The Blue Jays were a popular World Series pick when they entered this season, Montoyo’s fourth as Toronto’s manager. Made up of a core of young stars, the once-rebuilding team broke out in 2020 and reached the playoffs. Even though the squad fell one win shy of another postseason appearance last season, the Blue Jays, who last won a World Series in 1993, still seemed to be trending up.

Two Blue Jays have performed better this season than the free agents they replaced. Kevin Gausman, who replaced the 2021 American League Cy Young Award winner Robbie Ray, leads a rotation that has been a top 10 unit in baseball. The second baseman, Santiago Espinal, who replaced the 2021 All-Star Marcus Semien, is a key part of a lineup that has been one of the best.

That doesn’t mean there aren’t holes to be filled. The bullpen, for example, ranked 16th in M.L.B. in earned run average entering Friday.
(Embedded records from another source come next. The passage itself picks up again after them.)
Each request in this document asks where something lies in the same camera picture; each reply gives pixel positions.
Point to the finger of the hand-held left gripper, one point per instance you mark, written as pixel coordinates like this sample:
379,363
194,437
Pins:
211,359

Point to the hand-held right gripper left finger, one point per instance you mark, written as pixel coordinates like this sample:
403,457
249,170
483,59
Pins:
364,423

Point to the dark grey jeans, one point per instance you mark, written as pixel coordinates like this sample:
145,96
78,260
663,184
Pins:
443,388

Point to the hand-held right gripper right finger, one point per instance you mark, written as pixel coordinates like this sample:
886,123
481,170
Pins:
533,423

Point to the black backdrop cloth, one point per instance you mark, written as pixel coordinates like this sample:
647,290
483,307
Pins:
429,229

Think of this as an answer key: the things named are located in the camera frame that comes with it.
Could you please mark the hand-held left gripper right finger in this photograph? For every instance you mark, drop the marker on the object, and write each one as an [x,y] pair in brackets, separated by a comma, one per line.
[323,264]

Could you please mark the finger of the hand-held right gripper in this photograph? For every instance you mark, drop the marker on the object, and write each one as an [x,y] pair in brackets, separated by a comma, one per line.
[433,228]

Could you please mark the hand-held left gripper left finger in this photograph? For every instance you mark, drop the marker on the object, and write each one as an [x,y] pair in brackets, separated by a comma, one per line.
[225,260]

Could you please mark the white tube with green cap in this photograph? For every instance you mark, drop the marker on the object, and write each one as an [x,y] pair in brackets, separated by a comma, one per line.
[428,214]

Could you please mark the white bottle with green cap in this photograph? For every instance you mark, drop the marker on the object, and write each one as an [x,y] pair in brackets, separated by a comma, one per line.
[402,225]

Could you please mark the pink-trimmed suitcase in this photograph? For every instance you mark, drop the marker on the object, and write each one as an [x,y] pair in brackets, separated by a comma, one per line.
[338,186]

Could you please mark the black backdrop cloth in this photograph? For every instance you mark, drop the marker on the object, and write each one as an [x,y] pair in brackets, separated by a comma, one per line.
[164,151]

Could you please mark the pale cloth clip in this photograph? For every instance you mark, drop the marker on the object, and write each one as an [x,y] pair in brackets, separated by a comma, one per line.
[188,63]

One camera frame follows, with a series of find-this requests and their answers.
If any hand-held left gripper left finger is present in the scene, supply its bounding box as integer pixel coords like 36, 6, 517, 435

Perhaps parts of the team will look different after the Aug. 2 trade deadline — it is a long season, after all — but the soundtrack will remain the same with Montoyo in charge: salsa.


Trans Canada

A headpiece in the studio of Cannupa Hanska Luger.Credit…Cara Romero for The New York Times

This week’s Trans Canada section was compiled by Ian Austen, our Canada correspondent.


  • In The New York Times Magazine, Joshua Hunt writes that for Cannupa Hanska Luger, a Sioux artist from New Mexico, “being embraced by the fine-arts community … doesn’t mean being understood by it.” Luger’s work includes an installation inspired by a 2019 report on missing and murdered Indigenous women and girls in Canada.
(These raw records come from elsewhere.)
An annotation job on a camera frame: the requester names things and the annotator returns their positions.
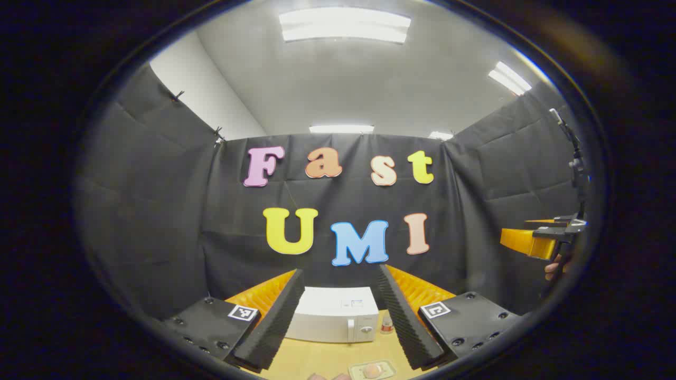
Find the clear bottle red label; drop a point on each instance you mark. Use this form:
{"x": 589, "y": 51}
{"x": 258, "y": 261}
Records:
{"x": 387, "y": 326}

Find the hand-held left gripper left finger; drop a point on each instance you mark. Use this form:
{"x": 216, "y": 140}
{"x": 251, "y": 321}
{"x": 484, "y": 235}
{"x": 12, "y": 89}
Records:
{"x": 274, "y": 322}

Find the pale green square plate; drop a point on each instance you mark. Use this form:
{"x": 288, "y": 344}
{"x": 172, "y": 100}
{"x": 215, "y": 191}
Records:
{"x": 390, "y": 368}

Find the white microwave oven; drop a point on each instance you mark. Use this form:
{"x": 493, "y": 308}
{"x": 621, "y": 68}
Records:
{"x": 332, "y": 316}

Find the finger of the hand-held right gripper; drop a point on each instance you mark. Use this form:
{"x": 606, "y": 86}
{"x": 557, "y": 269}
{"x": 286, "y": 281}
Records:
{"x": 523, "y": 243}
{"x": 560, "y": 219}

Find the ceiling light panel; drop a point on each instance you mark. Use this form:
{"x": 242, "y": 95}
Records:
{"x": 509, "y": 78}
{"x": 441, "y": 135}
{"x": 341, "y": 129}
{"x": 343, "y": 25}

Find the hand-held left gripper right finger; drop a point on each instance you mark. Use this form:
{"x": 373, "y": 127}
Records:
{"x": 401, "y": 322}

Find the black cloth clip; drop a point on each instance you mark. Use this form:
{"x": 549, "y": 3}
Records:
{"x": 218, "y": 134}
{"x": 177, "y": 96}

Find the crumb-coated cream bun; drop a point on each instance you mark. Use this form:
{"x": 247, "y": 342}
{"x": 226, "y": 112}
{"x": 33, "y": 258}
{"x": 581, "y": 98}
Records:
{"x": 373, "y": 370}

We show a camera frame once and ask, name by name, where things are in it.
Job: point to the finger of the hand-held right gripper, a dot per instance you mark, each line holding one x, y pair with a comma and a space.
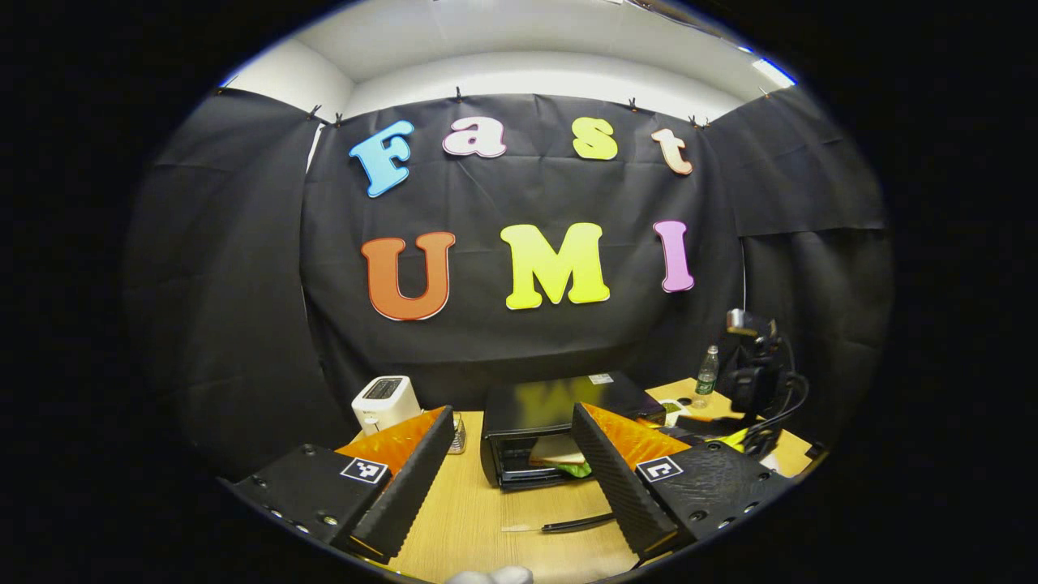
705, 423

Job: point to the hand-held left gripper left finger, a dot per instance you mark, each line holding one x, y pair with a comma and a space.
409, 487

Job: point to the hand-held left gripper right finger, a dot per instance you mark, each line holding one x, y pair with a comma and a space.
620, 487

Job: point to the green lettuce leaf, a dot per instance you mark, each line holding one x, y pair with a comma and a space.
574, 470

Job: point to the white bread slice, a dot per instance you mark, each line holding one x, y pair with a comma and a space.
555, 450

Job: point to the black electric oven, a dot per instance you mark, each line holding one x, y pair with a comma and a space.
559, 401

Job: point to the clear plastic water bottle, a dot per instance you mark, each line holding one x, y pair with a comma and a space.
707, 381

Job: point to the small clear glass jar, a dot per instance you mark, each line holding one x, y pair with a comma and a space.
458, 434

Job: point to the white toaster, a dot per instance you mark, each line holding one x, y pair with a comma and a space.
388, 401

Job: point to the black backdrop cloth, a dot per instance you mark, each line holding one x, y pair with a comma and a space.
503, 349

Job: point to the ceiling light panel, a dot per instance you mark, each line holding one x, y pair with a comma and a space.
772, 71

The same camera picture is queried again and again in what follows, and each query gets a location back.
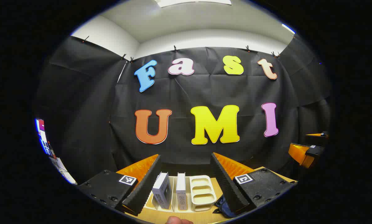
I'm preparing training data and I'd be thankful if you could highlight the white book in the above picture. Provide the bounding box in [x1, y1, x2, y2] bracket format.
[176, 173, 187, 211]

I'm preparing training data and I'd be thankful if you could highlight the grey illustrated book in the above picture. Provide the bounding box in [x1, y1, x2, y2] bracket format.
[152, 172, 173, 210]

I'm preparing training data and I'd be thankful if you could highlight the lit computer screen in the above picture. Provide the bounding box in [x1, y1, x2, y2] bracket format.
[35, 118, 53, 156]

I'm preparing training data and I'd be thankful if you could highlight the row of black cloth clips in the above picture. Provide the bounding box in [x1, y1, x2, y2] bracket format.
[82, 35, 282, 62]

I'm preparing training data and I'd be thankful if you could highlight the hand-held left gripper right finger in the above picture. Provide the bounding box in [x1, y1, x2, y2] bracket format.
[210, 152, 298, 216]

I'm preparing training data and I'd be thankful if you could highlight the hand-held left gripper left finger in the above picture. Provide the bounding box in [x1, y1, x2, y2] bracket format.
[78, 154, 162, 217]

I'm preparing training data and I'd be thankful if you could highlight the white plastic bookshelf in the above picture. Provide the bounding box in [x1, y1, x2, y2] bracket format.
[144, 175, 217, 213]

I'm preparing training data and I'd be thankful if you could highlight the blue schoolbag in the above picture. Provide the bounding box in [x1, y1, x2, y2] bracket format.
[213, 194, 236, 218]

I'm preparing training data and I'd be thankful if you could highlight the black backdrop cloth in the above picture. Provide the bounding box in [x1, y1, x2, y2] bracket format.
[34, 36, 331, 187]

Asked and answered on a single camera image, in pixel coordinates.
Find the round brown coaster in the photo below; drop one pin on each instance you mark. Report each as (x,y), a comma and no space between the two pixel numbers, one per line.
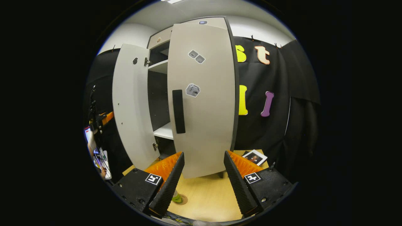
(184,200)

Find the black backdrop cloth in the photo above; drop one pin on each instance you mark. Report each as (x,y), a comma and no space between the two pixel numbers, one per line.
(282,94)

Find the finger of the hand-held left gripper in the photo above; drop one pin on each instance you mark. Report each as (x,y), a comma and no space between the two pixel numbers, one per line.
(108,117)

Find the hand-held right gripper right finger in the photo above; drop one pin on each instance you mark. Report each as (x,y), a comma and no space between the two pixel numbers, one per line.
(240,188)

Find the large ceiling light panel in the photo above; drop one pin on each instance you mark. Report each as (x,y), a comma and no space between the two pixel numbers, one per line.
(172,1)

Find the clear bottle with green label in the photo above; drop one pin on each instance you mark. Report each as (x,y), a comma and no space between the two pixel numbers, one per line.
(177,197)

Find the grey cabinet door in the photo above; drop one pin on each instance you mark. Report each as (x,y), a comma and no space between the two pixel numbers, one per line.
(207,125)
(135,110)

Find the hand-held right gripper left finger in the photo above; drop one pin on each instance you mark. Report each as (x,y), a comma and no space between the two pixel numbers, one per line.
(168,188)

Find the grey cabinet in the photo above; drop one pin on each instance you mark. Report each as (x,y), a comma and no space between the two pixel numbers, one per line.
(158,94)

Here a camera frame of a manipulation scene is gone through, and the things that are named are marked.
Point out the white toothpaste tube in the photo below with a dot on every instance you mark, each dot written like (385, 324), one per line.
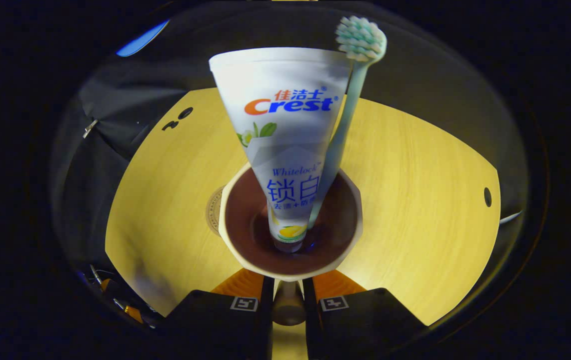
(285, 130)

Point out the thin white strip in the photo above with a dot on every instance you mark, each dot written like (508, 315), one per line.
(510, 217)

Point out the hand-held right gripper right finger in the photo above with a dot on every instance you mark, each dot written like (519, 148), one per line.
(309, 320)

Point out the round brown coaster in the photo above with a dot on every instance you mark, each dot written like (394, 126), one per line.
(213, 212)

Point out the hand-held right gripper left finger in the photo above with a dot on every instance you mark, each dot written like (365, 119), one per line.
(267, 315)

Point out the pale green toothbrush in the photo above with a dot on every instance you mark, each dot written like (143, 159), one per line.
(345, 120)

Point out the silver cloth clip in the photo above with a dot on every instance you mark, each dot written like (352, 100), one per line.
(89, 128)

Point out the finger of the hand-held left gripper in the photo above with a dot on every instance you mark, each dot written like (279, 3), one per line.
(104, 285)
(133, 315)

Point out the black backdrop cloth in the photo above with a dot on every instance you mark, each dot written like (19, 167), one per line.
(415, 75)

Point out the wooden desktop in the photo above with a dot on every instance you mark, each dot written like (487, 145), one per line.
(415, 200)

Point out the beige cup with brown inside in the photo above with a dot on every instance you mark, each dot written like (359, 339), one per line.
(245, 225)
  • For 49 years, Canada and Denmark fought a whisky war over Hans Island, a barren rock between Nunavut and Greenland. The two countries took turns claiming the island by leaving flags and bottles of liquor on it. This week, the two nations agreed on how to divide Hans, and also settled what they say is the longest marine boundary in the world. Russia’s invasion of Ukraine prompted the resolution.

  • A report more than 1,800 pages long, written by a commission in British Columbia andreleased this week, laid out the staggering scope of money laundering in the province and included more than 100 recommendations to end it.
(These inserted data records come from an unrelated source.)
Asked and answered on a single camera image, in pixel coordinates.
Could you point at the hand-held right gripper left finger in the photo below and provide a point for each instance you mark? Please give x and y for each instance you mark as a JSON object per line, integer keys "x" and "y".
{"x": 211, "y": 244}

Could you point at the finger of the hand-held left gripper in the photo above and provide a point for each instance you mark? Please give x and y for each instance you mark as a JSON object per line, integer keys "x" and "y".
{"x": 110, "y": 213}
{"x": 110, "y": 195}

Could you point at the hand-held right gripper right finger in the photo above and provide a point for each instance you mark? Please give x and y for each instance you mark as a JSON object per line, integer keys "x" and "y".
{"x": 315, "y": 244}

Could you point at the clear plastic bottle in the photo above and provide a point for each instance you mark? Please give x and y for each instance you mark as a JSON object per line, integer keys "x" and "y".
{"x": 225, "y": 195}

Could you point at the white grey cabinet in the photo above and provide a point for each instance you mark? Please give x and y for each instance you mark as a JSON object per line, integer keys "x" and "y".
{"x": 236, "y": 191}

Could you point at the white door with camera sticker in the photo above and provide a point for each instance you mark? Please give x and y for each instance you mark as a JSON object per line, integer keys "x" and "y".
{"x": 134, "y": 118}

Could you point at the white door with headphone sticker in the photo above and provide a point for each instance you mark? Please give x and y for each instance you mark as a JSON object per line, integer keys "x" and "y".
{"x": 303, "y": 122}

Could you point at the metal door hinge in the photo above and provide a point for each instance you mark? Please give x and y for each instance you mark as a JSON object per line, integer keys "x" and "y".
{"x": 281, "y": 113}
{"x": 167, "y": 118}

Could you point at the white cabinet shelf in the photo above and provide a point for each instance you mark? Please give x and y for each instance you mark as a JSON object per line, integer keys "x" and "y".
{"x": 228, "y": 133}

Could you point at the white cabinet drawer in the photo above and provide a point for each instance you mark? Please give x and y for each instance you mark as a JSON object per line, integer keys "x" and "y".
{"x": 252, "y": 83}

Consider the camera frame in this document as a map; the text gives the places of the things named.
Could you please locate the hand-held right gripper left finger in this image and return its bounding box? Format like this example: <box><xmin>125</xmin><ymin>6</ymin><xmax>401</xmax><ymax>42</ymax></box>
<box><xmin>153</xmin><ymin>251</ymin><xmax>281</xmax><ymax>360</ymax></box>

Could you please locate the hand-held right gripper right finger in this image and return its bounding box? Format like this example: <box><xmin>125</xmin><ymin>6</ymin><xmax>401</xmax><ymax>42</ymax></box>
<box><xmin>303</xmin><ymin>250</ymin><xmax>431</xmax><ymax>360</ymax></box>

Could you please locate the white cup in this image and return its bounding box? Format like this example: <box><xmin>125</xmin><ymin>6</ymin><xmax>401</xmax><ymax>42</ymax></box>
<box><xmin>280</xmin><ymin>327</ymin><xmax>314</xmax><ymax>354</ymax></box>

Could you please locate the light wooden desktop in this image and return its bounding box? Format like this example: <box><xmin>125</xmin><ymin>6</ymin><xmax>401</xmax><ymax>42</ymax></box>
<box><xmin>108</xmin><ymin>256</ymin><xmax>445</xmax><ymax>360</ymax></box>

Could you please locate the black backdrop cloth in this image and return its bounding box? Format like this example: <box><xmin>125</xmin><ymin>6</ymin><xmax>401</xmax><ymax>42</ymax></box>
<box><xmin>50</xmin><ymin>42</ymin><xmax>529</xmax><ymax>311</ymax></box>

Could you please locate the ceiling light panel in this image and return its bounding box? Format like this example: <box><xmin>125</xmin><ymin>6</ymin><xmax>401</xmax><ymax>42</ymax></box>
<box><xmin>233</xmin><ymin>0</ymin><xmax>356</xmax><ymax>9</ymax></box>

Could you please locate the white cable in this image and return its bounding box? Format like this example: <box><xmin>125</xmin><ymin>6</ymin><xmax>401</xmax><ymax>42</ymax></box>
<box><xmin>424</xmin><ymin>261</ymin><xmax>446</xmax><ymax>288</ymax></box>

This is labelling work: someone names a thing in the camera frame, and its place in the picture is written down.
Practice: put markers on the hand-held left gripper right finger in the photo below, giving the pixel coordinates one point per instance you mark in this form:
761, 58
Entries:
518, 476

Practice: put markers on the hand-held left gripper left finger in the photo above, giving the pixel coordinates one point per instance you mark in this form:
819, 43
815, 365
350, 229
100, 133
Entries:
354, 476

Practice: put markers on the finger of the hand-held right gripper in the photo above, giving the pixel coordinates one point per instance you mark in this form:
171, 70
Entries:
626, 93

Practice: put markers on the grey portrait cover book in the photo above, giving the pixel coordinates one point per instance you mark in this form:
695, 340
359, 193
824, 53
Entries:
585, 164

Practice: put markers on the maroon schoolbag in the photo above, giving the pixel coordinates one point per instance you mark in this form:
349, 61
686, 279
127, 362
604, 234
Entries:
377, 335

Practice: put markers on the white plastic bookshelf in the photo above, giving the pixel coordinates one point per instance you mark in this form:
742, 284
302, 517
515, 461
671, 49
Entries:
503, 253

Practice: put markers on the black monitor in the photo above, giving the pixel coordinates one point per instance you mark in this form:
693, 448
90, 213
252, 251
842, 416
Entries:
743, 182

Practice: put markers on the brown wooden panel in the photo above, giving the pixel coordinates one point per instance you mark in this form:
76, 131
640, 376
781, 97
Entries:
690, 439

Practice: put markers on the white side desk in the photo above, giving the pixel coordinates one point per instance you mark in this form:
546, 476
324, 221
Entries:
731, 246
  • The sentencing this week of a man whose van attack in Toronto four years ago killed 10 people and injured 16 others has amplified a national debate over when and how to leave open the possibility of rehabilitation in the criminal justice system.

  • Canadians traveling within the country’s borders by plane will no longer need to show proof of vaccination starting June 20. But the international travel mandate remains in place, and other federal rules are unchanged.

  • Andil Gosine, a curator, artist and professor at York University in Toronto, began thinking about ways to connect with other artists who shared his family’s fraught history of Caribbean migration. The result is an exhibition at the Ford Foundation Gallery in New York.

  • Because of Canadian sanctions, a turbine that Russia requires to send gas to Germany is stuck in Montreal, where it had been sent for repair.

  • Canada has approved an experimental therapy for A.L.S., the paralyzing and fatal neurological disorder.

  • Dorothy E. Smith, a feminist scholar and sociologist who pushed sociology away from its foundations as a male-dominated, male-centered endeavor, died earlier this month at her home in Vancouver. She was 95.

  • Some of the biggest names in hockey are predicting that Cale Makar, a prodigy from Calgary, could become the best defenseman in history.

  • Dani Blum explains Ramsay Hunt syndrome, the rare condition that has paralyzed half of Justin Bieber’s face.